Ogni volta puntualmente
Da quando il gruppo La Pira ha praticamente cessato le attività capita che, a intervalli regolari, a me o a Maria Bonaria o a tutti e due insieme venga voglia di sostanziare la vita di fede anche con un impegno parrocchiale: entrare nel coro, dare una mano alla gestione della biblioteca, trovare un qualche gruppo che si riunisce per la catechesi o, semplicemente, andare dal parroco a dare disponibilità e sentire cosa ci suggerisce.
E, puntualmente, dalla nostra parrocchia dei Santi Crisponzio e Potecario arrivano notizie che ti fanno pensare: «Ma manco morto».
Tipo, recentemente, l’epurazione di tutti gli operatori dell’oratorio per permettere al nuovo viceparroco di fare e disfare a proprio gusto, peraltro vecchia e onorata abitudine clericale con cui capitava spesso di dover fare i conti ai tempi dell’Azione Cattolica.

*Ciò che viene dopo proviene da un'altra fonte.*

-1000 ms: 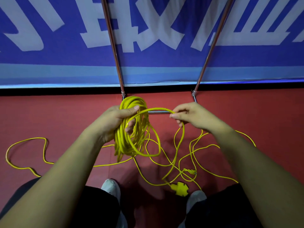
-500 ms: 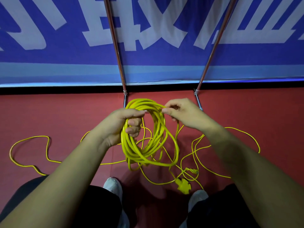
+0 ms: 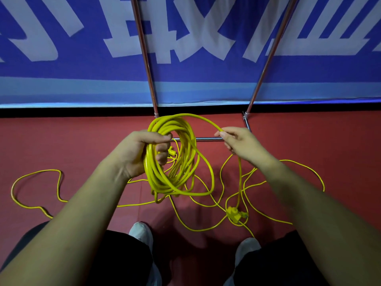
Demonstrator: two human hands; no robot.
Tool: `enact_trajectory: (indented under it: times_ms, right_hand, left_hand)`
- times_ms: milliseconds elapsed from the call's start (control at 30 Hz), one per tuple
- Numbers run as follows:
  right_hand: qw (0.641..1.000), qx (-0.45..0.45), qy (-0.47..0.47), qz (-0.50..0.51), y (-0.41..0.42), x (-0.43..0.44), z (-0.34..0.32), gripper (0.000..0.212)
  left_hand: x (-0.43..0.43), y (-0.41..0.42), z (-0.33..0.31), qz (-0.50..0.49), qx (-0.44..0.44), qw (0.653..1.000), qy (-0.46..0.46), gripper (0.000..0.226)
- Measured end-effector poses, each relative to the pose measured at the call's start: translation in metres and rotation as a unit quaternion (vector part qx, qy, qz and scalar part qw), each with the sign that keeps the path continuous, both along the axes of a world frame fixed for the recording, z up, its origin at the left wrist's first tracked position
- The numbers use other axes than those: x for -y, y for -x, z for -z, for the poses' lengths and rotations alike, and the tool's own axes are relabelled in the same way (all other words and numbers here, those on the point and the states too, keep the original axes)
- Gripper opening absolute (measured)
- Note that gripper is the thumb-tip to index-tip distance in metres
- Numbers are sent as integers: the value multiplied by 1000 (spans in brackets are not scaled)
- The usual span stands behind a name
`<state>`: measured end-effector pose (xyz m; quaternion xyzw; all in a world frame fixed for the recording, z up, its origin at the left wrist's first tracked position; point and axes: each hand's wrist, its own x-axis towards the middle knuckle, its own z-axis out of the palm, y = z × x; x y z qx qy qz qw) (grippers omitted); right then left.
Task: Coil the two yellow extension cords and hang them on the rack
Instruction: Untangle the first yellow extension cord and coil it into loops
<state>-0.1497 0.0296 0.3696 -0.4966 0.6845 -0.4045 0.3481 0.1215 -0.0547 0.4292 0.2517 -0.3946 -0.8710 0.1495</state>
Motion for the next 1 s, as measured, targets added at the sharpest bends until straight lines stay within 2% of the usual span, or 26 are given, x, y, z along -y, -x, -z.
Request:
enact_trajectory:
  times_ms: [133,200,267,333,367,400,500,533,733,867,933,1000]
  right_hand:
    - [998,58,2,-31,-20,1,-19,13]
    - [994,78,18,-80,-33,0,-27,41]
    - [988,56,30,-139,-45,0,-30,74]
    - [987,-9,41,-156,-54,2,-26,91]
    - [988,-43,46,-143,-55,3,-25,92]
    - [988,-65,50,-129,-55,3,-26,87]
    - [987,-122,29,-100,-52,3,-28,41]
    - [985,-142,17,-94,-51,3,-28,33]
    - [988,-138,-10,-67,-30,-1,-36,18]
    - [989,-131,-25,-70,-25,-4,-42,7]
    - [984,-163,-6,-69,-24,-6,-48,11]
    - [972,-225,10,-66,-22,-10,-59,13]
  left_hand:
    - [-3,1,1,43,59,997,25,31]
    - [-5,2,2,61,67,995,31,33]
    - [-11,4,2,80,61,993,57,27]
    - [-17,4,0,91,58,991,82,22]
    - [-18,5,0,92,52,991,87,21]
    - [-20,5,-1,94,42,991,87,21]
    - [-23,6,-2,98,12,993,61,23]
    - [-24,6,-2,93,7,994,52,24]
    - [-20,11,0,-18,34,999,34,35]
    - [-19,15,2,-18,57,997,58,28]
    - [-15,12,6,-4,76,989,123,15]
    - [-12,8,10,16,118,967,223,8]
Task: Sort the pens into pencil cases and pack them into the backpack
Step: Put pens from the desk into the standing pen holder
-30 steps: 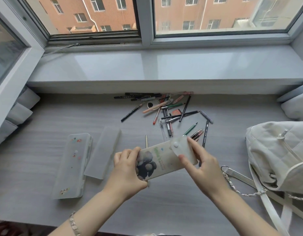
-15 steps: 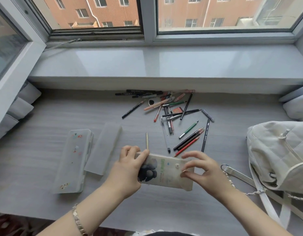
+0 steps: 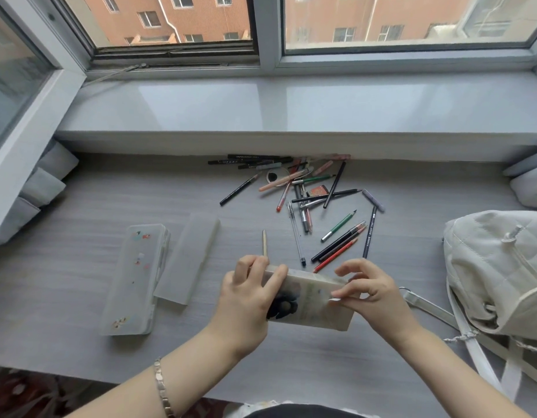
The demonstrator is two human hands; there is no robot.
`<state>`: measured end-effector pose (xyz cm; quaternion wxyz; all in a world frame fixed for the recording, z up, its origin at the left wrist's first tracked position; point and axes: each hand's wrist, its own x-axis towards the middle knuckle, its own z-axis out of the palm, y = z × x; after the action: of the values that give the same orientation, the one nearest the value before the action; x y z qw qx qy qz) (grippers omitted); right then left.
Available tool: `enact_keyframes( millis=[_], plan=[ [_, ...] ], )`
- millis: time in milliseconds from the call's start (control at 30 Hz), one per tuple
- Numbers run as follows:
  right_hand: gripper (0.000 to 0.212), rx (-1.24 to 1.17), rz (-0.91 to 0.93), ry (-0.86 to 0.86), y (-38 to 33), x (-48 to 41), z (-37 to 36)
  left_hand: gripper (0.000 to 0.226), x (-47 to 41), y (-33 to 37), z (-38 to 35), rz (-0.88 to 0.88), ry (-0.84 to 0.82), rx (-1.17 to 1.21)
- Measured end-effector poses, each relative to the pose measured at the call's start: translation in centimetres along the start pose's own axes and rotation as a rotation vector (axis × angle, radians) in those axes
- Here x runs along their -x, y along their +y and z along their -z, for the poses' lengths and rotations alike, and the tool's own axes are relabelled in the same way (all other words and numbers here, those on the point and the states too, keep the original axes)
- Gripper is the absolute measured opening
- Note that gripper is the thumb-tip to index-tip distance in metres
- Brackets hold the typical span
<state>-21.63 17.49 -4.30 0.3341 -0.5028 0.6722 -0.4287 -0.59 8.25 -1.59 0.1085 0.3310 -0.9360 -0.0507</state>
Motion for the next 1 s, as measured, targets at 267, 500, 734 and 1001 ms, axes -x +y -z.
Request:
enact_keyframes(
  millis=[267,500,734,1001],
  plan=[
    [0.046,0.011,-0.025,0.006,-0.9,-0.5,1.0,0.058,0.8,0.6,0.0,-0.038,0.183,-0.005],
    [0.038,0.127,-0.012,-0.186,-1.7,-0.6,1.2,0.054,0.9,0.5,-0.3,-0.091,0.294,-0.082],
    [0.043,0.013,-0.115,-0.243,-2.1,-1.3,1.3,0.051,1.5,-0.2,-0.4,-0.151,0.352,-0.090],
    [0.026,0.035,0.038,-0.104,-3.8,-2.5,0.3,0.080,1.6,-1.4,0.8,0.164,0.094,0.094]
  ],
)
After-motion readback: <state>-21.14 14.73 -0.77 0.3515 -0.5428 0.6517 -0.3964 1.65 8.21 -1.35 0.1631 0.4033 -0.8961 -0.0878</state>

Anni fa ho già scritto su questo blog la mia opinione su chi fa scelte pastorali che emarginano o addirittura espellono giovani e adolescenti (toccandola piano, cioè evocando macine al collo e abissi marini) ma la riflessione che facevo è che un tempo questo tipo di operazioni di solito erano, se non altro, funzionali: erano tipiche di figure non autorevoli che non sapevano fare pastorale se non in modo autoritario, che facendo piazza pulita potevano poi mettere in piedi progetti con se stessi al vertice indiscusso, giovandosi del fatto che una platea di partecipanti alla vita ecclesiale era comunque disponibile: ne mandi via cinquanta e gira gira un’altra cinquantina li trovi. In un meccanismo di pastorale di conservazione nel quale non si cresceva mai, piuttosto si rimaneva perennemente allo stesso punto, quanto meno si continuava a esistere.
Oggi, francamente, non conosco il meccanismo e il pensiero che ha portato a questa scelta, ma qualunque sia stata la motivazione quello che mi chiedo è dove si pensi di trovare altrettante persone che possano sostituire quelle che hai mandato via; non c’è più la demografia sufficiente e la pastorale è in crisi ovunque: dalla pastorale di conservazione siamo passati alla pastorale di boccheggiamento. Traumi di questo genere rischiano di essere, semplicemente, non riprendibili – e, per esempio, la vecchia e onorata tradizione laicale di reazione a queste crisi era quella di prendere armi e bagagli e trasferirsi in massa nella parrocchia vicina (tranne in paese, dove le strategie di resilienza erano diverse): oggi le parrocchie che ispirino fiducia per questo tipo di soluzioni non abbondano e quindi la perdita è probabilmente secca.
Sembra brutto fare discorsi utilitaristici in queste situazioni: so benissimo, per esperienza personale, la sofferenza bruciante che si porta dietro subire questo tipo di epurazioni, e non la sto ignorando. Casomai mi sembra di ricordare che ci siano preti (ma anche laici) che in materia hanno la pelle spessa e dispongono di un ampio catalogo di pie giustificazioni morali, anche paradossali. Ricordo un giovane prete, peraltro amico, che durante una crisi di questo genere, quando si chiedeva a un gruppo di giovani di togliersi dai piedi ma di farlo rimanendo sempre a disposizione – quelli evidentemente casomai erano pronti a scuotersi la polvere dai sandali per non farsi più vedere – gli disse: «Come sarebbe brutto se un giorno voi passaste davanti alla porta della chiesa e doveste pensare: “quella è la porta della chiesa da cui sono andato via”». Come gli feci notare, il pensiero che potessero dire: «Quella è la porta della chiesa da cui mi hanno cacciato» non gli era venuto in mente. Se questa mentalità è ancora vera, e probabilmente lo è, almeno ci si ponga il problema della propria sopravvivenza.